Hoge Raad, 12-11-2010, BM7292, 09/01376
Hoge Raad, 12-11-2010, BM7292, 09/01376
Gegevens
- Instantie
- Hoge Raad
- Datum uitspraak
- 12 november 2010
- Datum publicatie
- 12 november 2010
- ECLI
- ECLI:NL:HR:2010:BM7292
- Formele relaties
- Conclusie: ECLI:NL:PHR:2010:BM7292
- Zaaknummer
- 09/01376
Inhoudsindicatie
Inkomstenbelasting. Artikel 16 AWR. Navordering ter zake van film-CV’s; is sprake van een nieuw feit?
Uitspraak
Nr. 09/01376
12 november 2010
Arrest
gewezen op het beroep in cassatie van X te Z (hierna: belanghebbende) tegen de uitspraak van het Gerechtshof te 's-Gravenhage van 17 februari 2009, nr. BK-08/00046, betreffende een navorderingsaanslag in de inkomstenbelasting/premie volksverzekeringen.
1. Het geding in feitelijke instanties
Aan belanghebbende is over het jaar 2000 een navorderingsaanslag in de inkomstenbelasting/premie volksverzekeringen opgelegd. De navorderingsaanslag is, na daartegen gemaakt bezwaar, bij uitspraak van de Inspecteur gehandhaafd.
De Rechtbank te 's-Gravenhage (nr. AWB 06/5301/IB/PVV) heeft het tegen die uitspraak ingestelde beroep ongegrond verklaard.
Belanghebbende heeft tegen de uitspraak van de Rechtbank hoger beroep ingesteld bij het Hof.
Het Hof heeft de uitspraak van de Rechtbank bevestigd. De uitspraak van het Hof is aan dit arrest gehecht.
2. Geding in cassatie
Belanghebbende heeft tegen 's Hofs uitspraak beroep in cassatie ingesteld. Het beroepschrift in cassatie is aan dit arrest gehecht en maakt daarvan deel uit.
De Staatssecretaris van Financiën heeft een verweerschrift ingediend.

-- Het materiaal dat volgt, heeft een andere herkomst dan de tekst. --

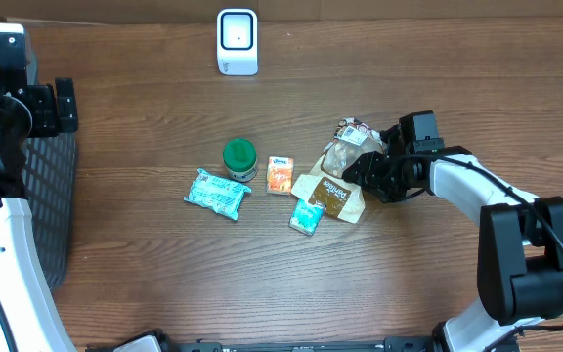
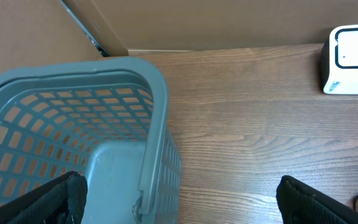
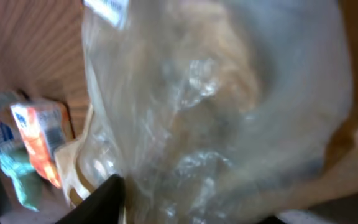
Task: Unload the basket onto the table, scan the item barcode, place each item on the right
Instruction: 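Adjust the right gripper's grip on the snack bag and lift it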
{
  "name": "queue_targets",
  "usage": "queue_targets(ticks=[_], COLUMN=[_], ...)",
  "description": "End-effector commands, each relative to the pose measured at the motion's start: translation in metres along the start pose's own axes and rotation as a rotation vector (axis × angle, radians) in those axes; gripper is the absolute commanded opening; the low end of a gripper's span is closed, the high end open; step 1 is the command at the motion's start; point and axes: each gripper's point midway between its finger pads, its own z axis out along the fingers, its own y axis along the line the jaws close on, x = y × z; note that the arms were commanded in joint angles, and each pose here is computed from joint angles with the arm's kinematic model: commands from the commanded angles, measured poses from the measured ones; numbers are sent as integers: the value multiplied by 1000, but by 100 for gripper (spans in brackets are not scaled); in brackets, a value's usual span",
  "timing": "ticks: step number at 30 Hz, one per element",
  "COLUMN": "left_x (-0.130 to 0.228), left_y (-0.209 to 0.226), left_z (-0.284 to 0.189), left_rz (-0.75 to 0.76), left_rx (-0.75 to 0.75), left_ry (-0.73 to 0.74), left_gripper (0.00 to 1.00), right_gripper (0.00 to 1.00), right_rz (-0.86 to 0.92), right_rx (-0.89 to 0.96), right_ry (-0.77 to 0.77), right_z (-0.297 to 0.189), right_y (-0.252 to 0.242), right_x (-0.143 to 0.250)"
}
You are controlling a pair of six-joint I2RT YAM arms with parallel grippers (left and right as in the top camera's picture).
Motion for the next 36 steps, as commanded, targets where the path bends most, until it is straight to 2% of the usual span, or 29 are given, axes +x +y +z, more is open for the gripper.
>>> queue_targets(ticks=[1,4,5,11,14,19,22,29,36], left_x=[-7,-7,-7,-7,-7,-7,-7,-7,-7], left_y=[2,2,2,2,2,2,2,2,2], left_z=[-4,-4,-4,-4,-4,-4,-4,-4,-4], left_rz=[17,17,17,17,17,17,17,17,17], left_rx=[-2,-2,-1,-2,-2,-2,-2,-1,-2], left_ry=[-22,-22,-22,-22,-22,-22,-22,-22,-22], left_gripper=[100,100,99,99,99,99,100,99,99], right_gripper=[25,5,4,4,4,4,4,4,4], right_rz=[-90,-140,-144,-165,-281,-512,-604,-637,-638], right_rx=[3,-26,-45,-128,-206,-202,-132,57,65], right_ry=[-20,-27,-27,-5,44,129,157,163,105], right_z=[1,0,0,-13,-32,-61,-62,-49,-49], right_y=[0,6,10,36,62,83,74,34,28], right_x=[-3,-5,-6,-12,-9,3,9,5,-13])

De Advocaat-Generaal R.E.C.M. Niessen heeft op 11 mei 2010 geconcludeerd tot gegrondverklaring van het beroep in cassatie.
De Staatssecretaris heeft schriftelijk op de conclusie gereageerd.

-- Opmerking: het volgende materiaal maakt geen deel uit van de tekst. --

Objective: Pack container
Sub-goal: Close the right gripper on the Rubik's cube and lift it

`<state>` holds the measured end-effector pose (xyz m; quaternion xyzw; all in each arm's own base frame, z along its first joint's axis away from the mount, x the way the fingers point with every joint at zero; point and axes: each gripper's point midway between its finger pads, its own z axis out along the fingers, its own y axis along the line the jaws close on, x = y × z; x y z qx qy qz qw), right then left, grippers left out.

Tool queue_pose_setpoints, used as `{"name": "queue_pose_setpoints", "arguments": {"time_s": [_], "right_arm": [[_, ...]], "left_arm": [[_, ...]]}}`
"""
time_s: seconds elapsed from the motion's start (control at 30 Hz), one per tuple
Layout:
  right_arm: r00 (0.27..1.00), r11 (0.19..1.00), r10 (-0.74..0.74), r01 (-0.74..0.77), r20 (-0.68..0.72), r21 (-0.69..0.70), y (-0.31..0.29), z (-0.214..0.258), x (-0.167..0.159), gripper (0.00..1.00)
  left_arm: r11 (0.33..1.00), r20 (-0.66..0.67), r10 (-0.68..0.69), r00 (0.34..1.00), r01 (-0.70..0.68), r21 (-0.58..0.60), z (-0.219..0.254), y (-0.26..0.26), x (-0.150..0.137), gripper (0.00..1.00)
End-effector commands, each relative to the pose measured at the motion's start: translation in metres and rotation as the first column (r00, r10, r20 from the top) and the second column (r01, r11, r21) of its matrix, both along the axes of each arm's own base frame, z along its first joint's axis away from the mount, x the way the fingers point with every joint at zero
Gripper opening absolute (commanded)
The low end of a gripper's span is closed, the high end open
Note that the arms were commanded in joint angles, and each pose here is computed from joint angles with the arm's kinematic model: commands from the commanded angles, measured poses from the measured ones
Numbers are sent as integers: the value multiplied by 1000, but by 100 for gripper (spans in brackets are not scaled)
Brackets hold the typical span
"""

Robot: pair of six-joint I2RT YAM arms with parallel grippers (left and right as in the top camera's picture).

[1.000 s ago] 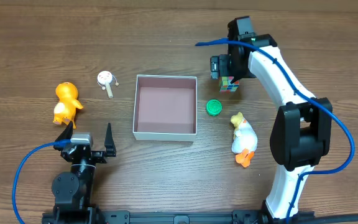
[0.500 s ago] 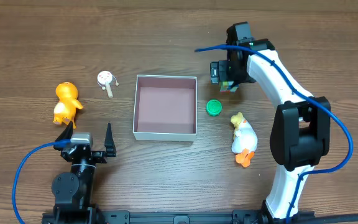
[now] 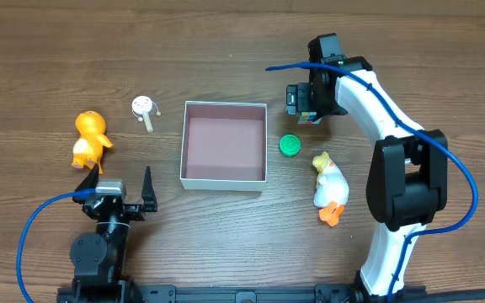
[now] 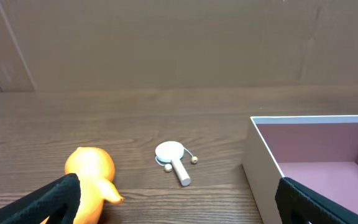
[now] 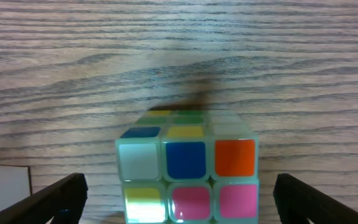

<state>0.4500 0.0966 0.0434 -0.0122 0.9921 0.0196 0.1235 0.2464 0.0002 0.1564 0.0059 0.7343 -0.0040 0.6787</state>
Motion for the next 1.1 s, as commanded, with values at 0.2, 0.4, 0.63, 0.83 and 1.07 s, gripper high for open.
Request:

3. Beoordeling van de klachten
3.1. In cassatie kan van het volgende worden uitgegaan.
Belanghebbende heeft ter zake van zijn deelname als commanditaire vennoot in B C.V. in zijn aangifte inkomstenbelasting/premie volksverzekeringen 2000 een verlies uit onderneming aangegeven. Bij de vaststelling van de aanslag inkomstenbelasting/premie volksverzekeringen voor het jaar 2000 met dagtekening 5 december 2001 heeft de Inspecteur op dit punt de aangifte gevolgd. Met dagtekening 8 november 2005 is vervolgens de in geschil zijnde navorderingsaanslag opgelegd, waarbij het desbetreffende verlies alsnog is gecorrigeerd omdat de CV naar de mening van de Inspecteur geen onderneming dreef.
3.2.1. In cassatie is in geschil of het vereiste van het zogenoemde nieuw feit aan de onderhavige navordering in de weg stond.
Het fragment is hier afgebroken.